On August 27, the Bigfoot Evidence blog sought the opinion of Bizarre Zoology's Jay Cooney, who surmised:
"While the animal's stretched forelimb and apparent long hair made me wonder if this could be an actual wood ape, other features of its anatomy make it clear what its identity truly is. Its hind limbs/hind quarters make it obvious that this is a habitual quadruped, as they lack the hallmarks of biped anatomy such as calves and prominent gluteals. Simple comparative anatomy with black bears will reveal that the animal exhibits the hind limbs and feet of a bear, rather than those of a hominid. "
Cooney's analysis has been echoed by several other researchers, who also tend to favor the theory that the Viginia trail cam creature is a quadruped. We at Journal of the Bizarre also agree with this fact; however, we believe that the creature in question is not a bear, but aground sloth- an extinct quadruped mammal which last roamed North America 11,000 years ago.
Once this is distinctive anatomical feature has been recognized, the pool of possible "suspects" shrinks considerably, so considerably, in fact, that the ground sloth is the only possibility.
Another tell-tale clue is provided by Bigfoot researcher Rick Jacobs, who states that the creature appears to have fingers, which are grasping the base of the tree limb. This would obviously rule out the prevailing theory among cryptozoologists that the creature is a bear. Sloths, on the other hand, have elongated claws used for gripping branches (much like in the trail cam picture) which could easily be mistaken for fingers. The elongated arms also point to the tree sloth.
The final giveaway is the animal's fur, which appears to be more "shaggy" than that of a bear or a primate. Of all the possible "suspects", the fur most closely resembles that of living species of tree sloths (the much-smaller tree-dwelling cousin of the ground sloth).

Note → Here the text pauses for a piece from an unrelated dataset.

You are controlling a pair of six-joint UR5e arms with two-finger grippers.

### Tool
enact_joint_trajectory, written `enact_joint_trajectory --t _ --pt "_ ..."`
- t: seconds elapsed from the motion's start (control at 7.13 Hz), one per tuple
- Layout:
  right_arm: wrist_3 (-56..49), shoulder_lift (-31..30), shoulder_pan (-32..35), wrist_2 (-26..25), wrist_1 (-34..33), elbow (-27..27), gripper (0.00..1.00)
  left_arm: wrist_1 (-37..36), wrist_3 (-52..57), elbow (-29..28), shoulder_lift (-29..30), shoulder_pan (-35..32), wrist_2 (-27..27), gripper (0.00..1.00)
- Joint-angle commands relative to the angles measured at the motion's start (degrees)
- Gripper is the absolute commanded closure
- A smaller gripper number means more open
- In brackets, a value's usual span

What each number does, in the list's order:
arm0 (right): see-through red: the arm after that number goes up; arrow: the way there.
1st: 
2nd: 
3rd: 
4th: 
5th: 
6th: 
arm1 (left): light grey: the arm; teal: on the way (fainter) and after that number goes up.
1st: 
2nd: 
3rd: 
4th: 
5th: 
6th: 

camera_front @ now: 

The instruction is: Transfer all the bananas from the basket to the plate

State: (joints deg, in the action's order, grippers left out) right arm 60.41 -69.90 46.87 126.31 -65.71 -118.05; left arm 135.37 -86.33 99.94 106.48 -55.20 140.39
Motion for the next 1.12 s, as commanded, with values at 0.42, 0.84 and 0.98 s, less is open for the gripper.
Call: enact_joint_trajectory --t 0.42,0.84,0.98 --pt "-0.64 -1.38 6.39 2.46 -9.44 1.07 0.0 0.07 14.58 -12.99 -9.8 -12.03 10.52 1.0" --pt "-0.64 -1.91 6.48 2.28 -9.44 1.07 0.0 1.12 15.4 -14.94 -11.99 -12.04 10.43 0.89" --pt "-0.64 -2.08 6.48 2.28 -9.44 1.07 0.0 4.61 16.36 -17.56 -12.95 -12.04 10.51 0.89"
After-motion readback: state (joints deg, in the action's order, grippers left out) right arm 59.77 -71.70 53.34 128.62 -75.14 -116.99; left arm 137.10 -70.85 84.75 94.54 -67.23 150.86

But how could this Virginia "Bigfoot" be an animal long believed to be extinct? Our very own Marlin Bressi, crytozoologist and paranormal researcher, offers his opinion:
"Scientists believe that the North American ground sloth was hunted to extinction by humans roughly ten to eleven thousand years ago. Unlike a species wiped out by a cataclysmic event, whose extinction cannot be questioned, species which have been made 'extinct' by the hand of man have a long history of re-appearing in the natural world. Scientists refer to these animals as 'Lazarus species'. Examples of these include the Arakan forest turtle of Asia and the Javan elephant of Southeast Asia. Whenever an animal is said to have been hunted to extinction, the possibility of a few surviving members escaping from their predators always remains."
He also points out that fossilized remains of the North American ground sloth Megalonyx are frequently found in Alaska, British Columbia, and the Pacific Northwest- geographic locations long associated with Bigfoot. Another smaller species, Pliometanastes protistus, also inhabited the southern United States. Based on fossil evidence, experts believe that the Megalonyx ground sloths were capable of growing as large as elephants.
"The interesting thing about sloths is their ability to vocalize," Bressi adds. "Since we have no examples of ground sloth vocalization, we can only speculate that the vocalization would sound like that of a tree sloth, but much louder and deeper based on it's size in relation to it's much smaller cousin. The chirps and whoops and growls of the tree sloth, interestingly, are not wholly different from that of Bigfoot. I believe it would be erroneous to imply that all Bigfoot creatures are ground sloths, but the trail cam photo from Virginia shows an animal which I strongly believe is a species of ground sloth."
"One question I am frequently asked is, 'If Bigfoot does exist, why haven't any bones been dug up?' Well, bones of ground sloths are dug up all the time, so that may help shed some light on that mystery. In fact, if not for ground sloths, the world of paleontology may look quite different today. In 1796, Thomas Jefferson read a paper he had written on ground sloths to the American Philosophical Society, which in turn sparked the golden age of paleontology in America."
Bressi isn't the only person who thinks ground sloths might still be alive; at the onset of the Lewis and Clark expedition, President Jefferson instructed Meriwether Lewis to keep an eye out for ground sloths, believing that some of these creatures were still living in the Northwest.